| Exercise brief |
Return the data. Every word must match.

| Given data |
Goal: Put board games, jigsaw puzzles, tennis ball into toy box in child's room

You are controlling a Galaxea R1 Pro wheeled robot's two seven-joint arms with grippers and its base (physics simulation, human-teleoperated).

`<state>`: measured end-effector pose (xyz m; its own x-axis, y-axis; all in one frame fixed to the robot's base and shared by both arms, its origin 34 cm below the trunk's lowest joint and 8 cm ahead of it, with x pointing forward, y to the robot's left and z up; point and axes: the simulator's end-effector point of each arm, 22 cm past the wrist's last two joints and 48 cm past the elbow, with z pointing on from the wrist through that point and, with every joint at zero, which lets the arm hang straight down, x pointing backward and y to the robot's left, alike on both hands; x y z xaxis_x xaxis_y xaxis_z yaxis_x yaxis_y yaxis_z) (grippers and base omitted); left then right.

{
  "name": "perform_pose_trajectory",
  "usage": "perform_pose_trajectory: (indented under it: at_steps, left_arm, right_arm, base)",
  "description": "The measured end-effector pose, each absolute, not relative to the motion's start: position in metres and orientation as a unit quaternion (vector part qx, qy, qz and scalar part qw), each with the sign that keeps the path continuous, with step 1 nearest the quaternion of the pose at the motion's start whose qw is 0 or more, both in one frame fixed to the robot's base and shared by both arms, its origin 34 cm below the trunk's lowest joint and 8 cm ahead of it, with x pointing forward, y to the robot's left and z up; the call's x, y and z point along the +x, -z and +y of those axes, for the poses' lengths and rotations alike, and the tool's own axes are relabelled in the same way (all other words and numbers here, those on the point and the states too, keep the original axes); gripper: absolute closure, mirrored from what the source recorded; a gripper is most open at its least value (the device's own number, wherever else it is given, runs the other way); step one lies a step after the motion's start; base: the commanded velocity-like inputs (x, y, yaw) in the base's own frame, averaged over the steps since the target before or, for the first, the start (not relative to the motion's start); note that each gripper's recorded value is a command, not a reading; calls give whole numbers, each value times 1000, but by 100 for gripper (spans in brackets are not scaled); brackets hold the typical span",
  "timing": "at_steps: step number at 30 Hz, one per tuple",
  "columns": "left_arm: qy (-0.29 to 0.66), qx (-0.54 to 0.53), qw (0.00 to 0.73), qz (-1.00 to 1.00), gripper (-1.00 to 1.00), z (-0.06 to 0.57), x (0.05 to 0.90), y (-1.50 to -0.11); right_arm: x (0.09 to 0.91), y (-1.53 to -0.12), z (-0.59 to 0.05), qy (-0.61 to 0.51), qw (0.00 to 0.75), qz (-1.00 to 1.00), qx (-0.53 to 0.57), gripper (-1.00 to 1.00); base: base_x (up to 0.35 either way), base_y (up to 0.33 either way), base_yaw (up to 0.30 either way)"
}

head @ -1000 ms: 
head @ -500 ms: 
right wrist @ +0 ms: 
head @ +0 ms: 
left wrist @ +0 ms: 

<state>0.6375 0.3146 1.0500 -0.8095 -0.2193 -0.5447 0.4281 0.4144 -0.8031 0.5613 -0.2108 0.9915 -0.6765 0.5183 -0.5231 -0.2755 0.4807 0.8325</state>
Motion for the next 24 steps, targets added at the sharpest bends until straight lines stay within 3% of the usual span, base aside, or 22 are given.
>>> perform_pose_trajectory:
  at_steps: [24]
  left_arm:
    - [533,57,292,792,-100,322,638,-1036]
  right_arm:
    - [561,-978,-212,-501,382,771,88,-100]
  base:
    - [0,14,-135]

| Solved exercise |
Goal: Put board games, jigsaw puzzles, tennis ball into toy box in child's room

You are controlling a Galaxea R1 Pro wheeled robot's two seven-joint arms with grippers and its base (physics simulation, human-teleoperated).

`<state>`: measured end-effector pose (xyz m; its own x-axis, y-axis; all in one frame fixed to the robot's base and shared by both arms, its origin 34 cm below the trunk's lowest joint and 8 cm ahead of it, with x pointing forward, y to the robot's left and z up; point and axes: the simulator's end-effector point of each arm, 22 cm past the wrist's last two joints and 48 cm past the elbow, with z pointing on from the wrist through that point and, with every joint at zero, which lets the arm hang straight down, x pointing backward and y to the robot's left, alike on both hands; x y z xaxis_x xaxis_y xaxis_z yaxis_x yaxis_y yaxis_z) (grippers and base omitted); left then right.

{
  "name": "perform_pose_trajectory",
  "usage": "perform_pose_trajectory: (indented under it: at_steps, left_arm, right_arm, base)",
  "description": "The measured end-effector pose, each absolute, not relative to the motion's start: position in metres and orientation as a unit quaternion (vector part qx, qy, qz and scalar part qw), each with the sign that keeps the path continuous, with step 1 nearest the quaternion of the pose at the motion's start whose qw is 0 or more, both in one frame fixed to the robot's base and shared by both arms, its origin 34 cm below the trunk's lowest joint and 8 cm ahead of it, with x pointing forward, y to the robot's left and z up; the call's x, y and z point along the +x, -z and +y of those axes, for the poses' lengths and rotations alike, and the tool's own axes are relabelled in the same way (all other words and numbers here, those on the point and the states too, keep the original axes); gripper: absolute closure, mirrored from what the source recorded; a gripper is most open at its least value (the device's own number, wherever else it is given, runs the other way); step one lies a step after the motion's start; base: the commanded velocity-like inputs (x, y, yaw) in the base's own frame, averaged over the steps since the target before or, for the first, the start (not relative to the motion's start); note that each gripper's recorded value is a command, not a reading; calls give whole numbers, each value times 1000, but by 100 for gripper (spans in brackets are not scaled); brackets hold the typical span",
  "timing": "at_steps: step number at 30 Hz, one per tuple",
  "columns": "left_arm: qy (-0.29 to 0.66), qx (-0.54 to 0.53), qw (0.00 to 0.73), qz (-1.00 to 1.00), gripper (-1.00 to 1.00), z (-0.06 to 0.57), x (0.05 to 0.90), y (-1.50 to -0.11); right_arm: x (0.09 to 0.91), y (-1.53 to -0.12), z (-0.59 to 0.05), qy (-0.61 to 0.51), qw (0.00 to 0.75), qz (-1.00 to 1.00), qx (-0.53 to 0.57), gripper (-1.00 to 1.00); base: base_x (up to 0.35 either way), base_y (up to 0.33 either way), base_yaw (up to 0.30 either way)"
}

head @ -1000 ms: 
head @ -500 ms: 
right wrist @ +0 ms: 
head @ +0 ms: 
left wrist @ +0 ms: 

<state>0.6375 0.3146 1.0500 -0.8095 -0.2193 -0.5447 0.4281 0.4144 -0.8031 0.5613 -0.2108 0.9915 -0.6765 0.5183 -0.5231 -0.2755 0.4807 0.8325</state>
Motion for the next 24 steps, targets added at the sharpest bends until straight lines stay within 3% of the usual span, base aside, or 22 are given.
>>> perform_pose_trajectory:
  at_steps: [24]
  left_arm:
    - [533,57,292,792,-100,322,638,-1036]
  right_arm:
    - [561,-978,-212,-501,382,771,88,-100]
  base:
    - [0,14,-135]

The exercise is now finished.